Очень рада, что Вы опять в досягаемости: в Париже.
На этой неделе я занята в понед<ельник> и четверг, остальное пока свободно.
Очень хочу Вас повидать и жду весточки. Целую Вас.
МЦ.
15-го июля 1929 г.
Meudon (S. et O.)
2, Av<enue> Jeanne d'Arc
Дорогая Саломея! Мне приходится опять просить Вас об иждивении («точно это было вчера»…) Деньги с вечера у меня есть, но конверт с некоторых пор заклеен (au bon moment!)[623] ибо надежда на поездку в горы еще не оставлена. (Место дешевое, но дома пусты, без ничего, — вот и колеблюсь.)
Дошло ли до Вас мое последнее письмецо, уже на парижский адр<ес> и почему молчите?
Очень хотелось бы повидаться, но сомневаюсь, что Вы в городе.
Целую Вас.
МЦ.
Саломея! Если Вы в городе, не могли бы Вы — если найдете это нужным — встретить меня с Вырубовым?[624] Я сейчас собираю материал для одной большой вещи[625] — мне нужно все знать о Государыне А<лександре> Ф<едоровне> — м. б. он может указать мне иностранные источники, к<отор>ых я не знаю, м. б. живо что-нибудь из устных рассказов Вырубовой.[626] М. б. я ошибаюсь и он совсем далек? Но тогда — общественные настроения тех дней (коронация, Ходынка, японская война) — он ведь уже был взрослым? (я росла за границей и японскую войну помню из немецкой школы: не то.) — Подумайте, — А если его в городе нет, м. б. дадите мне его адр<ес>?
Простите за хлопоты.
________
Кто еще может знать? (О молодой Государыне).
20-го авг<уста> 1929 г.
Meudon (S. et O.)
1, Av<enue> Jeanne d’Arc
Дорогая Саломея! Я никуда не уехала; но удалось Алю отправить в Бретань на несколько недель, в чудное место с настоящим морем и жителями. (Это мне почему-то напомнило поэтессу Марью Шкапскую, которая приехав в Берлин, все стонала — «Нужно ходить как мать-природа» и не выходила от Вертхейма.[627] Эту же М. Шкапскую один мой знакомый, не зная ни кто ни что, принял за акушерку.) С<ергей> Я<ковлевич> ездил в Бельгию по евраз<ийским> делам и в очаровании от страны. Был на Ватерлоо. Сейчас он болен (очередная печень), болен и Мур — что-то в легком, лежит в компрессах и горчичниках, простудился неизвестно как. Докторша нашла у него послескарлатинный шумок в сердце, кроме того советует вырезать аденоиды. Я вся в этих заботах, с Алиного отъезда (2 недели) просто не раскрыла тетради, которую уже заплел паук. До Муркиной болезни непрерывно с ним гуляла, а в лесу да еще с ним — какое писанье!

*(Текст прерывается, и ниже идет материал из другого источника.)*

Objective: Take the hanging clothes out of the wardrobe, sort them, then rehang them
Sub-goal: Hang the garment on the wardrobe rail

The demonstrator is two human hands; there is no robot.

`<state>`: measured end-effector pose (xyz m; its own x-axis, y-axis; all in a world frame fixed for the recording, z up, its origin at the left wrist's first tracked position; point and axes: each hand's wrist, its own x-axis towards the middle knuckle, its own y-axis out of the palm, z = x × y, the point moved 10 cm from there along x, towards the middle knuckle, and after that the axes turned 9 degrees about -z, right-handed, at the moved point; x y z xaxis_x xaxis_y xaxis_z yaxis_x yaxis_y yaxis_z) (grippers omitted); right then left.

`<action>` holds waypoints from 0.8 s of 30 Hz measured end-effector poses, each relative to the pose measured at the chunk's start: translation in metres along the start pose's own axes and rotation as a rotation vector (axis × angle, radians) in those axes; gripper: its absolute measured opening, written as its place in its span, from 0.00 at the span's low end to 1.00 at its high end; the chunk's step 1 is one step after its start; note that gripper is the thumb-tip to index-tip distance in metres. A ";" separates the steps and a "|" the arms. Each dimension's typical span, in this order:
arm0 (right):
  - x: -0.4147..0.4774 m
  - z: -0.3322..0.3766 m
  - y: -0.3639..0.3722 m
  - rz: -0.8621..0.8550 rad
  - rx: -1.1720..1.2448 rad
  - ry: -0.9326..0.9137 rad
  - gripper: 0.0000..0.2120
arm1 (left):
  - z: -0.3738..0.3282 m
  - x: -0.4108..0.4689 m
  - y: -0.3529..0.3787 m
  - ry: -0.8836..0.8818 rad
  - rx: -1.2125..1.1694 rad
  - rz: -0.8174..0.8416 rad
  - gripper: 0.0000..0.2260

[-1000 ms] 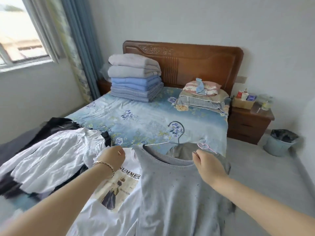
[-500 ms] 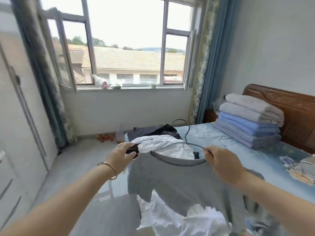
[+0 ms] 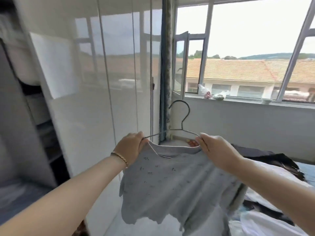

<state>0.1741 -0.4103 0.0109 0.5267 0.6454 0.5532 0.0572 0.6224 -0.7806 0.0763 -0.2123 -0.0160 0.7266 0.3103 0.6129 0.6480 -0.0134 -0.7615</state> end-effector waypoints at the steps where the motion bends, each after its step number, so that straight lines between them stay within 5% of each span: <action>1: 0.012 0.020 0.011 -0.009 0.042 -0.042 0.17 | 0.017 -0.004 -0.011 -0.025 0.023 -0.010 0.13; 13: 0.116 0.168 0.117 0.387 0.513 -0.326 0.04 | 0.175 -0.074 -0.155 -0.560 0.158 -0.485 0.21; 18: 0.132 0.202 0.155 0.522 0.557 -0.422 0.08 | 0.200 -0.099 -0.179 -0.704 0.326 -0.577 0.11; 24: 0.156 0.266 0.198 0.637 0.705 -0.452 0.15 | 0.244 -0.112 -0.195 -0.925 0.414 -0.637 0.12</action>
<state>0.0422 -0.0684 0.0199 -0.0875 0.9587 0.2706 -0.7020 0.1334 -0.6996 -0.1874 -0.0126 0.0124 -0.2480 0.7185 0.6499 0.5857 0.6455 -0.4902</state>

Прочла весь имеющийся материал о Царице, заполучила и одну неизданную, очень интересную запись — офицера, лежавшего у нес в лазарете.[628] Прочла — довольно скучную — книгу Белецкого о Распутине с очень любопытным приложением записи о нем Илиодора, еще в 1912 г. («Гриша», — м. б. знаете? Распутин, так сказать, mise a nu[629]).

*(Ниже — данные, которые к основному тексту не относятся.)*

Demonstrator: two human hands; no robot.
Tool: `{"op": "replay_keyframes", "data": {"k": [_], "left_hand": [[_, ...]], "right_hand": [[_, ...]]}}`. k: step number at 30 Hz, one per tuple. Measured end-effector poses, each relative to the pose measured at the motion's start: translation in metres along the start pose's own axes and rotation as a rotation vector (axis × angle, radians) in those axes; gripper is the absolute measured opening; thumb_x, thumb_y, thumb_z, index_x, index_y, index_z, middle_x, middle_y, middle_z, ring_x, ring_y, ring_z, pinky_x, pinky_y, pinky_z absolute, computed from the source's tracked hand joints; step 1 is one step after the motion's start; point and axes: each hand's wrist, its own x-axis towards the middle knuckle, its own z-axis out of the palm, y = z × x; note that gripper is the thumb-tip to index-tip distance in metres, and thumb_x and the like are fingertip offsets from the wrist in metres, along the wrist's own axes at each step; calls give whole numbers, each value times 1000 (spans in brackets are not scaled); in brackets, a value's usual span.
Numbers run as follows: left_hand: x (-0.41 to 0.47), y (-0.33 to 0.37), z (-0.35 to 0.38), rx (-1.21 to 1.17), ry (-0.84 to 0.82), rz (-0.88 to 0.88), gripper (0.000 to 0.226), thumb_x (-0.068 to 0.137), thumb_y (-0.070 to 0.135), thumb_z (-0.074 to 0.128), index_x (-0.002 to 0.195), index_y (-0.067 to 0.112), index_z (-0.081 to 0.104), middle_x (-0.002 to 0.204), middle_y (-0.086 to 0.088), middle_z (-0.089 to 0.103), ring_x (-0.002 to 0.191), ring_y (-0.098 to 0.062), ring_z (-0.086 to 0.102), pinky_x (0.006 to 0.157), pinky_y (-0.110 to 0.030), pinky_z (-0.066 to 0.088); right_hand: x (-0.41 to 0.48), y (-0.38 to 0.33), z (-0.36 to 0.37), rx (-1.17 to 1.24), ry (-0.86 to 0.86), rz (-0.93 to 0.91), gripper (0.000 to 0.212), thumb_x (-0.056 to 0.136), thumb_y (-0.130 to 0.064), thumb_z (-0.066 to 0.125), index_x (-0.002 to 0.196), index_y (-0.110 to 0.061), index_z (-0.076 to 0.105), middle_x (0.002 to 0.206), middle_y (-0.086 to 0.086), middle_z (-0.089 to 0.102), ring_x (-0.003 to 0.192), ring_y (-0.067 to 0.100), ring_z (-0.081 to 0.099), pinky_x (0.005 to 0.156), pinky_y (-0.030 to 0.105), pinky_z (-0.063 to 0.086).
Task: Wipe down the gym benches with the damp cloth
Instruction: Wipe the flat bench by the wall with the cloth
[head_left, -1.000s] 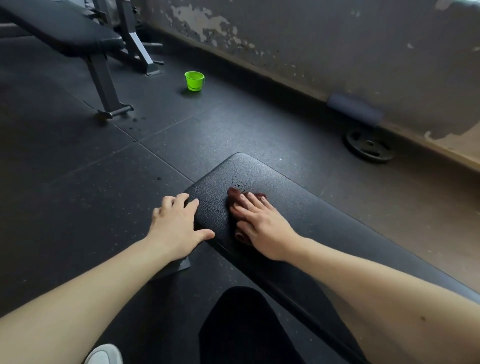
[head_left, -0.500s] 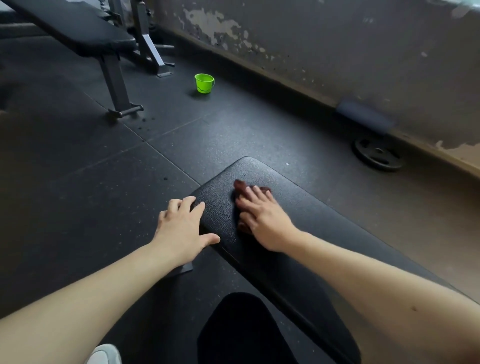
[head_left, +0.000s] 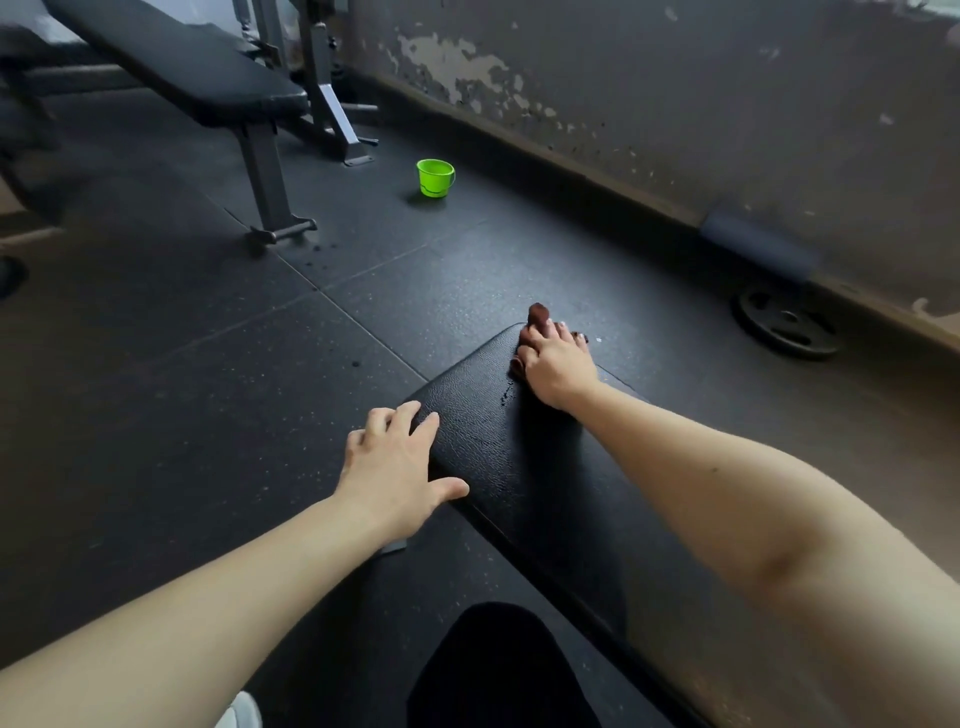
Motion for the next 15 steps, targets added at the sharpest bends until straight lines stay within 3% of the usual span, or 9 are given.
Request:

Прочла и «Im Westen nichts neues»,[630] любопытная параллель с «Бравым солдатом Швейком» — (Хашека) — к<оторо>го, конечно, знаете? В обеих книгах явный пересол, вредящий доверию и — впечатлению Не удивляйтесь, что я это говорю: люблю пересол в чувствах, никогда — в фактах. (Каждое чувство — само по себе — пересол, однозначащее.) Не всякий офицер негодяй и не всякий священник безбожник, — это — Хашеку. Не всех убивают, да еще по два раза, — это — Ремарку. (Rehmark? Тогда — немец. А — Remark? — читала по-французски.)